# Nodak Advertisements.



## 94NDTA (May 28, 2005)

I would like to start off by saying, I fully support having advertisements, I understand why we need especially for an excellent site such as this. However, I believe some of them are getting to be over the top, especially the John Deere ad (which I'm sure is the biggest or one of the biggest site sponsors). EVERY time I log onto this site, I cannot enjoy it due to the John Deere add getting nicked when I rolled over it. To top it off, the "close" portion of the add is right over the sensitive part to re-open the page size add that blocks the site. I had it pop up 7 times in the span of 30 seconds before I was able to ninja my cursor away from it. I have witnessed too many sites that become ghost towns for the same reasons I am discussing, and have personally left sites for these reasons. I do not want this to happen to this site because it is one of my favorites.
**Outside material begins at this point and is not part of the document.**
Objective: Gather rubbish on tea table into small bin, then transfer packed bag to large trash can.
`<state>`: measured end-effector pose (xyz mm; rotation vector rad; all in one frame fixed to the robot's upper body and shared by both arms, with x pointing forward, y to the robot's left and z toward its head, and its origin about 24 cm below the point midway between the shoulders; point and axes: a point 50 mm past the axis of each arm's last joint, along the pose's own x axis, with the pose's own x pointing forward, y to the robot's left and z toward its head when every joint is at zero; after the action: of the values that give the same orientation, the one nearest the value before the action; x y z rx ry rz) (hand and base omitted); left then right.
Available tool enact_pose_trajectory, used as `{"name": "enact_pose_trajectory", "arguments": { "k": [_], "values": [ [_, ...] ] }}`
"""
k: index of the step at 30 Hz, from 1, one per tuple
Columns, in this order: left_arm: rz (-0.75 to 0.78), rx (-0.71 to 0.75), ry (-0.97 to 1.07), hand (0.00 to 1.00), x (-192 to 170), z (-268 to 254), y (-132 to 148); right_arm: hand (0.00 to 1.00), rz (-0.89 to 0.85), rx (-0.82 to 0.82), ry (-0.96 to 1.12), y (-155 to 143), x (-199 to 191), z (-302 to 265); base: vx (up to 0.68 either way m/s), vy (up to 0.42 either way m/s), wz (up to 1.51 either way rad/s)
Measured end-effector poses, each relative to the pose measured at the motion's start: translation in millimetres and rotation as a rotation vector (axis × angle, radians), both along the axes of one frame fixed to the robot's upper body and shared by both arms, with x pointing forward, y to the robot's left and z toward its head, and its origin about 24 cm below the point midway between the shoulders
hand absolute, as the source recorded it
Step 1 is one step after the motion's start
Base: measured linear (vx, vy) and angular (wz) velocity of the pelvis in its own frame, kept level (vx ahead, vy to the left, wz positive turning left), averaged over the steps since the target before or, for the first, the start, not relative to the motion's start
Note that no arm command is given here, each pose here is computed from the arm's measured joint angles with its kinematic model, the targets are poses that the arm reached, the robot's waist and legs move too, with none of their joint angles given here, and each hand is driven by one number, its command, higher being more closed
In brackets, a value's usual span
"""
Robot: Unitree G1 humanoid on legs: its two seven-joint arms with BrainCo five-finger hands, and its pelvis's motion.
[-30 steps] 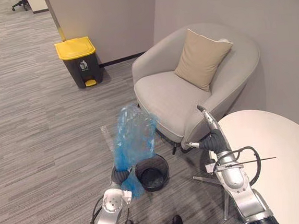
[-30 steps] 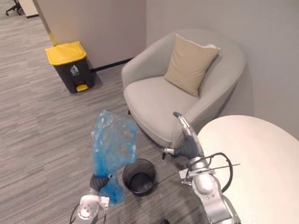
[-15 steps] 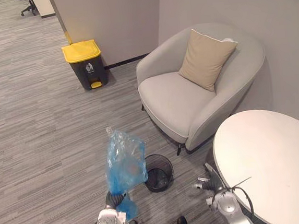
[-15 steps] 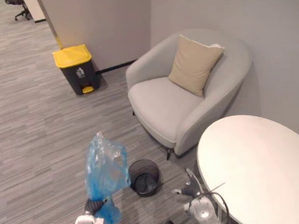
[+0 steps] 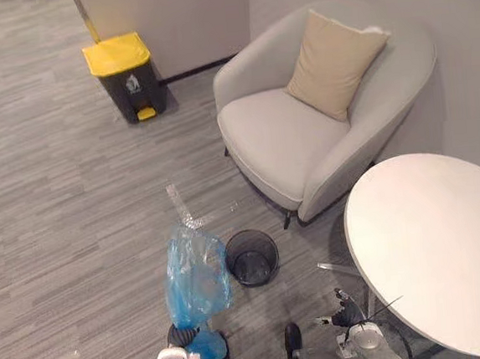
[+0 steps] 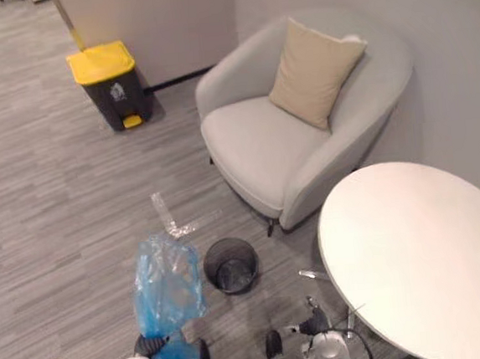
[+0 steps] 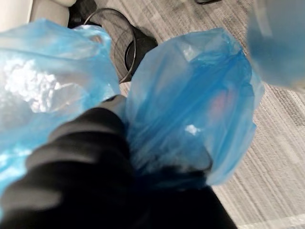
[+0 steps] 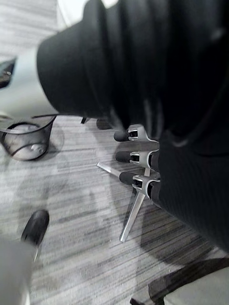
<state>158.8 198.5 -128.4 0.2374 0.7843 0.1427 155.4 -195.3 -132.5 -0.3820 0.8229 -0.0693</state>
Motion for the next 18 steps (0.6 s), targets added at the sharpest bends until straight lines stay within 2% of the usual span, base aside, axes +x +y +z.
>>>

Also, please don't delete this. The patrons of this site make up a large portion of its content, we should be able to discuss this like adults.

Thanks.


----------



## CrazyWalsh81 (Nov 30, 2011)

I've really never had any issues with my pop up blocker on. Sometimes something does come up or I click on an add by mistake. I hate the ones in the back ground that I click on so I can use my page wheel. I guess you just have to put up with some advertising since its a free site.


----------